Paolo Nespoli

Depuis des années, la Nasa donne la possibilité aux écoliers de la planète d’entrer en contact avec un occupant de la station spatiale internationale (ISS), en direct de l’espace. Une expérience formidable mais totalement hors de portée sans un solide bagage technique.

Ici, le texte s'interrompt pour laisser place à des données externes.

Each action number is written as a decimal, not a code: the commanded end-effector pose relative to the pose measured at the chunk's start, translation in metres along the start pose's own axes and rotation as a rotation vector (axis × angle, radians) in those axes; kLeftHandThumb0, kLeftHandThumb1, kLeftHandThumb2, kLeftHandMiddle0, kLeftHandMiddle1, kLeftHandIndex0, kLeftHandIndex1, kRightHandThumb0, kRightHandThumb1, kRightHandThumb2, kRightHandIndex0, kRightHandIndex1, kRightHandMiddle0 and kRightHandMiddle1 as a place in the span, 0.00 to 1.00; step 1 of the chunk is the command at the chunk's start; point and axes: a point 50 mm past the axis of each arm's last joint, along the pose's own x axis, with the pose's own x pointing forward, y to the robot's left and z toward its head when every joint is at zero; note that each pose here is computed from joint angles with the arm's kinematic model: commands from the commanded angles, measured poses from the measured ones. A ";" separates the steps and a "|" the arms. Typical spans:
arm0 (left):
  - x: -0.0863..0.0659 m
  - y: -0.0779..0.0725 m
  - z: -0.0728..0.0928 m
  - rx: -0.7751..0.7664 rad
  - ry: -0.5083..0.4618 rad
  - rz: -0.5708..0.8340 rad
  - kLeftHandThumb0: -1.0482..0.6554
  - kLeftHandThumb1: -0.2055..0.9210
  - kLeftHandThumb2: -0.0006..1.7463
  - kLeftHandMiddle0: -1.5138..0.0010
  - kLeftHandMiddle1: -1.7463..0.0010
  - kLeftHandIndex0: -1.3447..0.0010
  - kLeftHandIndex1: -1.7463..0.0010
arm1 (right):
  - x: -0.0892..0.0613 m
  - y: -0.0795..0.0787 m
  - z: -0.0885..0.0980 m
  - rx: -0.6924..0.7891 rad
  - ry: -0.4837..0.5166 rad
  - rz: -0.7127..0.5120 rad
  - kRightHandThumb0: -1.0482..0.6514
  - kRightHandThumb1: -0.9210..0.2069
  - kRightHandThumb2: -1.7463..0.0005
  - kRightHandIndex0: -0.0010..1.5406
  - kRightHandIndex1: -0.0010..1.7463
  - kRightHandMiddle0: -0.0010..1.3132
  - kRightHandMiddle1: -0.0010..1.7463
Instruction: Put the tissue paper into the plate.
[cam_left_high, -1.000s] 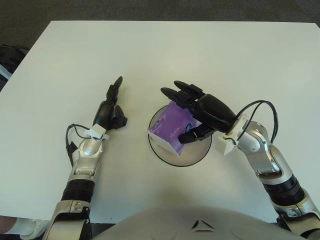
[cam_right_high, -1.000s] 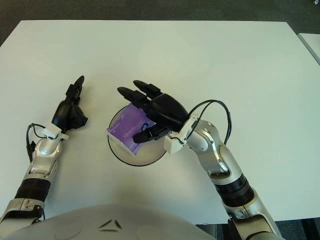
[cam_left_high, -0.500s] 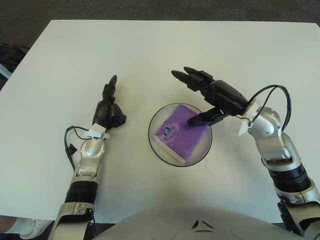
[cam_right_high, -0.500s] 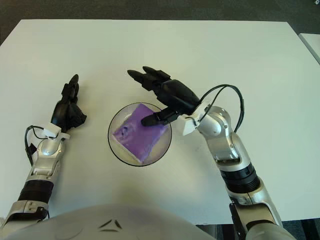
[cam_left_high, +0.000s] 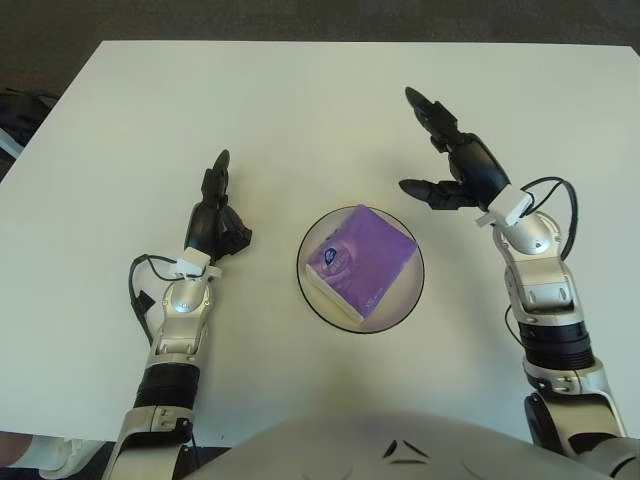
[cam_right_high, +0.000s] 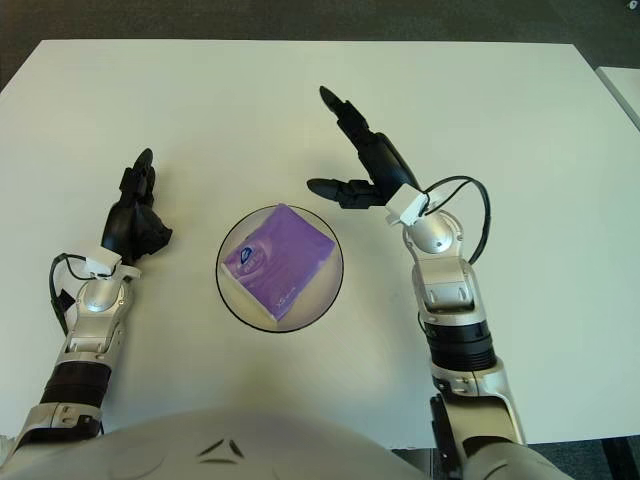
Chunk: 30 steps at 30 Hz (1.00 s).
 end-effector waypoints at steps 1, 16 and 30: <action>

Pourtant, l’école de Montaud, village de moins de 400 âmes, a eu le privilège, en 2004, d’entrer en contact avec l’astronaute Mike Fincke. L’aventure avait été rendue possible par les membres du radio club de Tullins, comme Jean-Marie Delacour : « C’était la troisième école française à le faire depuis 1996. » Deux années d’attente avant deux rendez-vous… annulés

Les vingt adhérents de l’association décident en 2008 de retenter l’expérience. Parmi eux, un professeur de musique du collège Joseph-Chassigneux, de Vinay propose l’aventure aux sixièmes et cinquièmes de l’établissement. Quinze jeunes s’inscrivent, bien conscients d’une chose : cela prendra du temps.

Deux ans plus tard, les élèves sont maintenant en 4 e et 3 e. À deux reprises, ils ont cru que le grand jour était arrivé. En juin 2010, la liaison est annulée à cause d’un changement de trajectoire de la station. Le 25 janvier 2011, le rendez-vous est reporté à cause d’un surcroît de travail. Une nouvelle date est alors fixée : ce mardi 1 er février à 8 h 02.

« Nous avons installé une antenne de 4,70 mètres de haut sur le toit du collège qui doit suivre la trajectoire de la station. On réfléchit comme un projet industriel : nous anticipons toutes les pannes. Nous avons tout en double. Une personne déplacera manuellement l’antenne si le logiciel a un problème », expliquent les techniciens tullinois. “Avez-vous croisé des Ovni ?”

Élèves et radioamateurs ont souvent répété la scène. Tout devrait se dérouler comme prévu. Dans une salle du collège, les jeunes poseront leurs questions en français pour que le public comprenne. Un opérateur reposera la même question en anglais au spationaute, Paolo Nespoli.

De “avez-vous croisé des Ovni ?” à “devez-vous faire des réparations à l’extérieur de la station ?”, une vingtaine de questions a été préparée. « Tout le monde entendra sa réponse conclue par le fameux “over” », s’amuse Jean-Marie Delacour.

Le challenge technique est impressionnant, mais les radioamateurs sont confiants et ne pensent qu’à revivre “Montaud”. « En 2004, on a fait trois appels. Et quand l’astronaute a répondu, nous avons tous eu des frissons. Notre objectif c’est d’apporter ce plaisir aux élèves », expliquent-ils.

Leur plaisir à eux : « C’est de faire quelque chose de compliqué et qui marche. »

L’idéal serait tout de même de susciter des vocations. « On pense à la relève », avoue Jean-Marie Delacour. « Trois des élèves inscrits dans le projet ont maintenant le matériel… » La mission serait donc doublement réussie.